* Exercise aim *
Give an exact copy of the data that follows.

* Given material *
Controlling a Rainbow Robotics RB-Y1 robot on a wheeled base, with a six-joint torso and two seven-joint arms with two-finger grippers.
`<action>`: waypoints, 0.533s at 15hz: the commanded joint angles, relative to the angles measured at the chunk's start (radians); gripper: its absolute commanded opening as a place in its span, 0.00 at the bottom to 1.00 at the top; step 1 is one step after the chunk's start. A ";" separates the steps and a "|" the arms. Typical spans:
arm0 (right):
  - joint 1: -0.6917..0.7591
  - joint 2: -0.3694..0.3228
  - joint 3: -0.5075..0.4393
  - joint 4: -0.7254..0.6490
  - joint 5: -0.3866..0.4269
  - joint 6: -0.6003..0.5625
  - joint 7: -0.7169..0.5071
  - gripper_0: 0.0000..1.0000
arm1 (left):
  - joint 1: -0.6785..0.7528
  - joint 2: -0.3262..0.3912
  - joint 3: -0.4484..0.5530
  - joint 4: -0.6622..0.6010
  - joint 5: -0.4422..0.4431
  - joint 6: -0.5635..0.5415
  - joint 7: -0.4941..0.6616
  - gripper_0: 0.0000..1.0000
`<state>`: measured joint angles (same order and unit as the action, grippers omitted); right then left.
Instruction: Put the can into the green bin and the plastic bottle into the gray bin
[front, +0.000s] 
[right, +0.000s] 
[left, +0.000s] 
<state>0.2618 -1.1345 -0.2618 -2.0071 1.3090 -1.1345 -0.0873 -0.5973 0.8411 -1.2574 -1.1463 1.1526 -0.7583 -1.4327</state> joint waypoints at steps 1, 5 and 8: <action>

* Exercise output *
Controlling a Rainbow Robotics RB-Y1 robot on a wheeled base, with a six-joint torso and two seven-joint arms with two-finger grippers.
`<action>`: waypoints, 0.533s at 15hz: the commanded joint angles, relative to the angles measured at the chunk's start (radians); gripper: its absolute commanded opening as a place in its span, 0.00 at the bottom to 1.00 at the top; step 1 is one step after the chunk's start. A ";" separates the steps and a "|" the arms. Typical spans:
arm0 (right):
  - joint 1: -0.6917..0.7591
  - joint 2: -0.3694..0.3228
  - joint 3: -0.5075..0.4393
  - joint 4: -0.7254..0.6490
  - joint 5: -0.3866..0.4269
  - joint 6: -0.6003..0.5625
  - joint 7: -0.7169..0.5071
  - gripper_0: 0.0000..1.0000
arm1 (left):
  - joint 1: -0.6785..0.7528
  - joint 2: -0.3262..0.3912
  - joint 3: -0.4484..0.5530
  - joint 4: -0.6622..0.6010
  - joint 5: -0.4422..0.4431
  - joint 6: -0.5635..0.5415
  - joint 7: -0.4941..0.6616
  - gripper_0: 0.0000..1.0000
`<state>`: measured joint angles (same order and unit as the action, grippers omitted); right then left.
Instruction: Put the can into the green bin and the plastic bottle into the gray bin
[front, +0.000s] 
[right, +0.000s] 
[left, +0.000s] 
<state>0.2618 -1.1345 -0.2618 -2.0071 1.3090 -1.1345 -0.0873 -0.5973 0.8411 -1.2574 -1.1463 1.1526 -0.7583 -1.4327</state> joint waypoints at steps 1, 5 and 8: <action>

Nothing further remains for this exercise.